Blueprints
How Mathematics Shapes Creativity
-
- $19.99
Publisher Description
"A stunning book ... a thrilling read" (Peter Frankopan) that reveals how creative people can harness the profound and productive relationship between mathematics and the arts
When Shakespeare has the Three Witches cast Macbeth’s lot, he uses something very weird to do it: not simply “eye of newt and toe of frog,” but the number seven. And when Hamlet claims, “To be or not to be, that is the question,” Shakespeare reaches for eleven. For Shakespeare, prime numbers were magical. And he is not alone.
As Marcus du Sautoy showcases in Blueprints, creativity is inseparable from mathematics. The designs of Le Corbusier and Leonardo; the music of Glass, Bach, and Debussy; the wild visions of Dali, the choreography of Laban, the animation of Pixar—all are shot through with mathematics, from primes and fractals to the weirder worlds of Hamiltonian cycles and hyperbolic geometry. And Du Sautoy argues that the relationship runs both ways. Just as mathematics inspires new art, the artistic mindset is a necessity for discovering new mathematics.
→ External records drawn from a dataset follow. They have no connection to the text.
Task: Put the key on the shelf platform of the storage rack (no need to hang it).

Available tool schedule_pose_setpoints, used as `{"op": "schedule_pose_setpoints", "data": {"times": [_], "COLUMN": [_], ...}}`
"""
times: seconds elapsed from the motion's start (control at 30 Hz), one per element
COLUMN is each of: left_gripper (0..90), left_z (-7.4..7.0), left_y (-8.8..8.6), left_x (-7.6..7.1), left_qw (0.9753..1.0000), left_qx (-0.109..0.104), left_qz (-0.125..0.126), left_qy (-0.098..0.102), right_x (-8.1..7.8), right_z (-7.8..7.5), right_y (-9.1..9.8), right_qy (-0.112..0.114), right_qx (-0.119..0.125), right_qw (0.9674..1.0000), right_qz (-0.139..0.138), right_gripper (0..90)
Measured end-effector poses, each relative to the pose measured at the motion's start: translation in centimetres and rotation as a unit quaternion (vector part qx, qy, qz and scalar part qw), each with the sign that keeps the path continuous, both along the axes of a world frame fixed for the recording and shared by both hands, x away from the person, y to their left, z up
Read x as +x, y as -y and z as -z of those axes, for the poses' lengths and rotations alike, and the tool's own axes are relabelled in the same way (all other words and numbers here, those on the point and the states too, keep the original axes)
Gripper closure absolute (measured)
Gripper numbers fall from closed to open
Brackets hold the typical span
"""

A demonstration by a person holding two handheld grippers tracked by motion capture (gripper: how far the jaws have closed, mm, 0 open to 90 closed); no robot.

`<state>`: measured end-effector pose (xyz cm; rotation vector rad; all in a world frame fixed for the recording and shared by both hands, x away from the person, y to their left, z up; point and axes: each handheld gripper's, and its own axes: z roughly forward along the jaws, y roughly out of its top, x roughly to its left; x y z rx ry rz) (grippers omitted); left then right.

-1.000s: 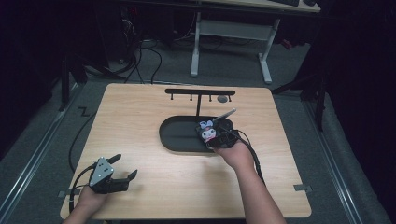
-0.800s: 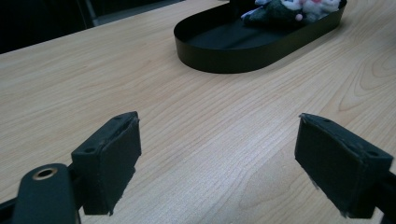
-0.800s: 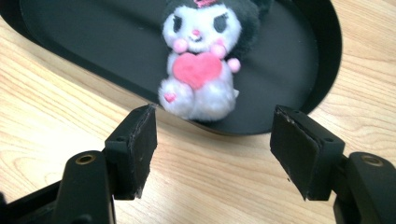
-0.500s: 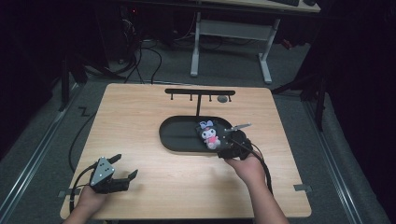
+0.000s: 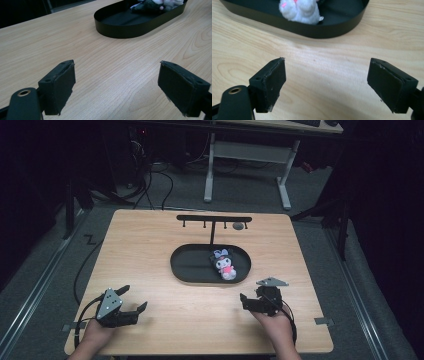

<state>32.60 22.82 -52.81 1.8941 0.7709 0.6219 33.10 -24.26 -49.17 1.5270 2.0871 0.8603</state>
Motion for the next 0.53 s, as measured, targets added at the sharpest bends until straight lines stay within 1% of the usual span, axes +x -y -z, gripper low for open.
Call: {"op": "schedule_pose_setpoints", "data": {"times": [0.13, 0.2, 0.23, 0.3, 0.33, 0.37, 0.47, 0.53], "left_gripper": [15.4, 15.4, 15.4, 15.5, 15.5, 15.5, 15.4, 15.4], "left_z": [0.0, 0.0, 0.0, 0.0, 0.0, 0.0, 0.0, 0.0], "left_y": [0.1, 0.1, 0.1, 0.1, 0.1, 0.1, 0.1, 0.1], "left_x": [0.0, 0.0, 0.0, 0.1, 0.1, 0.1, 0.2, 0.2], "left_qw": [1.0, 1.0, 1.0, 1.0, 1.0, 1.0, 1.0, 1.0], "left_qx": [0.0, 0.001, 0.002, 0.003, 0.001, 0.0, 0.003, 0.004], "left_qz": [0.001, 0.002, 0.003, 0.003, 0.006, 0.005, 0.004, 0.006], "left_qy": [0.001, 0.002, 0.0, -0.003, -0.003, -0.003, -0.004, -0.004], "right_x": [-2.3, -3.8, -4.6, -5.2, -5.4, -5.7, -5.6, -5.5], "right_z": [1.3, 2.1, 2.6, 2.7, 2.7, 2.6, 2.5, 2.5], "right_y": [0.6, 0.8, 1.1, 1.3, 1.4, 1.6, 1.7, 1.6], "right_qy": [0.037, 0.056, 0.068, 0.047, 0.051, 0.066, 0.065, 0.071], "right_qx": [0.015, 0.025, 0.026, 0.009, -0.001, -0.009, -0.003, 0.001], "right_qw": [0.9991, 0.9979, 0.9971, 0.9988, 0.9987, 0.9978, 0.9978, 0.9975], "right_qz": [0.013, 0.021, 0.021, 0.003, 0.001, 0.004, 0.008, 0.007], "right_gripper": [15.2, 15.0, 15.2, 14.9, 14.9, 14.9, 14.9, 15.6]}}
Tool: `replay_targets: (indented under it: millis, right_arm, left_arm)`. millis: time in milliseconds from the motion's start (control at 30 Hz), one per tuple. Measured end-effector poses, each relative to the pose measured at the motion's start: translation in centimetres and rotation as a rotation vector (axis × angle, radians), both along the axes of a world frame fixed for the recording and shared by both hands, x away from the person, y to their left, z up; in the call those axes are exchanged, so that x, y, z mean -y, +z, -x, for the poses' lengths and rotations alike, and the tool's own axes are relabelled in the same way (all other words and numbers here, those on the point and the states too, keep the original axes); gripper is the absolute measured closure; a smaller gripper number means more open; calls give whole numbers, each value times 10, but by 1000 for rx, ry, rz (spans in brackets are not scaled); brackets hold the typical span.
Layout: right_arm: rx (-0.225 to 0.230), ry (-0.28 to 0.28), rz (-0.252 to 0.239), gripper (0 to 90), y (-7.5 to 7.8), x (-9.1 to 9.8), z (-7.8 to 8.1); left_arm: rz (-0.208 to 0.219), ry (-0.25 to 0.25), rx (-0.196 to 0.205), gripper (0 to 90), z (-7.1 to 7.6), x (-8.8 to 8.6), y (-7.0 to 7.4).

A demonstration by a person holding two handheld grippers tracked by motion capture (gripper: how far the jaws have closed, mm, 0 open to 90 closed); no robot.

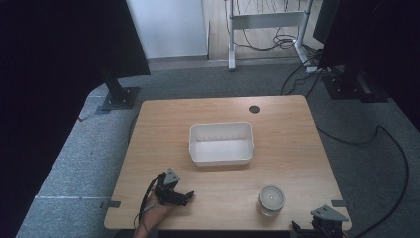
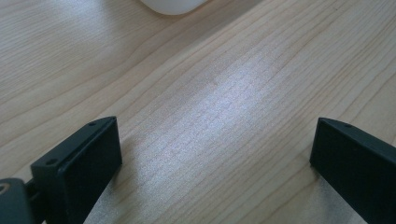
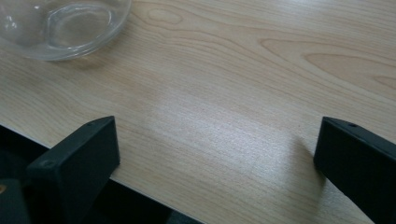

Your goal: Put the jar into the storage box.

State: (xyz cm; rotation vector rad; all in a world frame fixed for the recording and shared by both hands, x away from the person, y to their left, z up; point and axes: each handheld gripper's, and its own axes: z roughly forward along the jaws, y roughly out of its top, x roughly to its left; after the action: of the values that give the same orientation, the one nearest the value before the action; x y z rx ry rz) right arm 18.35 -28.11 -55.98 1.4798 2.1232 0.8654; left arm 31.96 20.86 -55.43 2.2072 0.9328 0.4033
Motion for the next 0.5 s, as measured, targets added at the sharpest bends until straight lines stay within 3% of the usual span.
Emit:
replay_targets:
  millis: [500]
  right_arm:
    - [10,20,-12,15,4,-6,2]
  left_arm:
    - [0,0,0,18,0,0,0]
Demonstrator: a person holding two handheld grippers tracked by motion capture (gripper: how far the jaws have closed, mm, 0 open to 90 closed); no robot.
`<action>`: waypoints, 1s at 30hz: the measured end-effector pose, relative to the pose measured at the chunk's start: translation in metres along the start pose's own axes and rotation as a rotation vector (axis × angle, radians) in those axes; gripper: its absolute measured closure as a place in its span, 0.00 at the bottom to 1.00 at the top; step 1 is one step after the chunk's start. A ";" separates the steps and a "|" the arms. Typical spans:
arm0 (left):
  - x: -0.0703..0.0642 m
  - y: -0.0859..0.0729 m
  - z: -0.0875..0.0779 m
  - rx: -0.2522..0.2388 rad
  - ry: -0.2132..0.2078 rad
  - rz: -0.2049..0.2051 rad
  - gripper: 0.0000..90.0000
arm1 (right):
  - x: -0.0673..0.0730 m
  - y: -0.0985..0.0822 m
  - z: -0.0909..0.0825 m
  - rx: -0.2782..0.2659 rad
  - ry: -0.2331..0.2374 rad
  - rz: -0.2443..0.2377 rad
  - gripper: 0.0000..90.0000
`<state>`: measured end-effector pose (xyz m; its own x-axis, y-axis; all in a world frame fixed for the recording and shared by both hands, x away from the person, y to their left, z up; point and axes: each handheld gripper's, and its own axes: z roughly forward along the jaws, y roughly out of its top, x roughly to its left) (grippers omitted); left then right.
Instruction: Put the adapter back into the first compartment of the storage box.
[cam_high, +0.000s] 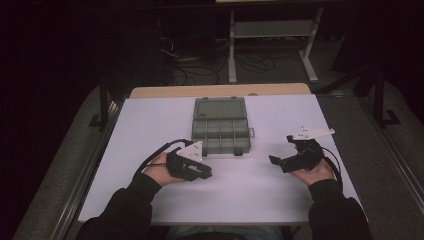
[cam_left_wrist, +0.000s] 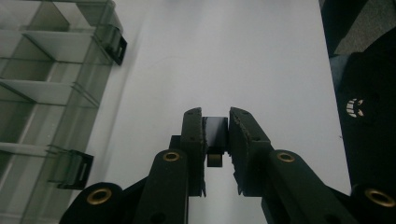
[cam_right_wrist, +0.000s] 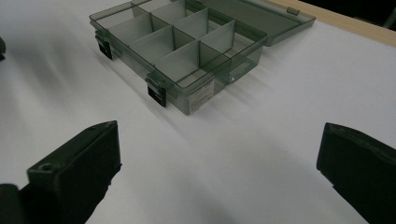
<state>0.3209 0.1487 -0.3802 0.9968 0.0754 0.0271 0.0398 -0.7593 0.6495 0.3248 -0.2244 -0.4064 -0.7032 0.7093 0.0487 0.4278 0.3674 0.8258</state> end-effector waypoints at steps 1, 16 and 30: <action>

Blueprints will expand your mind, but more importantly, it shows how to ignite your imagination. Anyone who wants to create needs this book.
PUBLISHERS WEEKLY
Oxford mathematics professor du Sautoy (Around the World in Eighty Games) offers an impressive if occasionally perplexing exploration of links between math and the arts. He defines mathematics as "the study of structure" and argues that structure is "an integral part of artistic practice." Ranging broadly across both disciplines, he lays out nine "blueprints," or mathematical ideas, that underpin creative endeavors, noting, for example, that the abstract paintings of Jackson Pollock are heavily dependent on fractals, or patterns of repeating shapes. Elsewhere, du Sautoy delves into music, demonstrating how French composer Olivier Messiaen's use of prime numbers brought dramatic tension to his Quartet for the End of Time; investigates architecture, showing how Zaha Hadid's Heydar Aliyev Center in Baku, Azerbaijan, is dependent on Riemannian geometry, a branch of geometry used to describe curved space; and examines the written word, illustrating how circularity enriches the work of writers like Jorge Luis Borges. The book starts off strong, with many clear and eye-opening examples of underlying mathematical ideas, but as the author digs into more advanced concepts, like hyperbolic geometry, readers may find themselves lost. Still, du Sautoy constructs a solid bridge between the arts and sciences.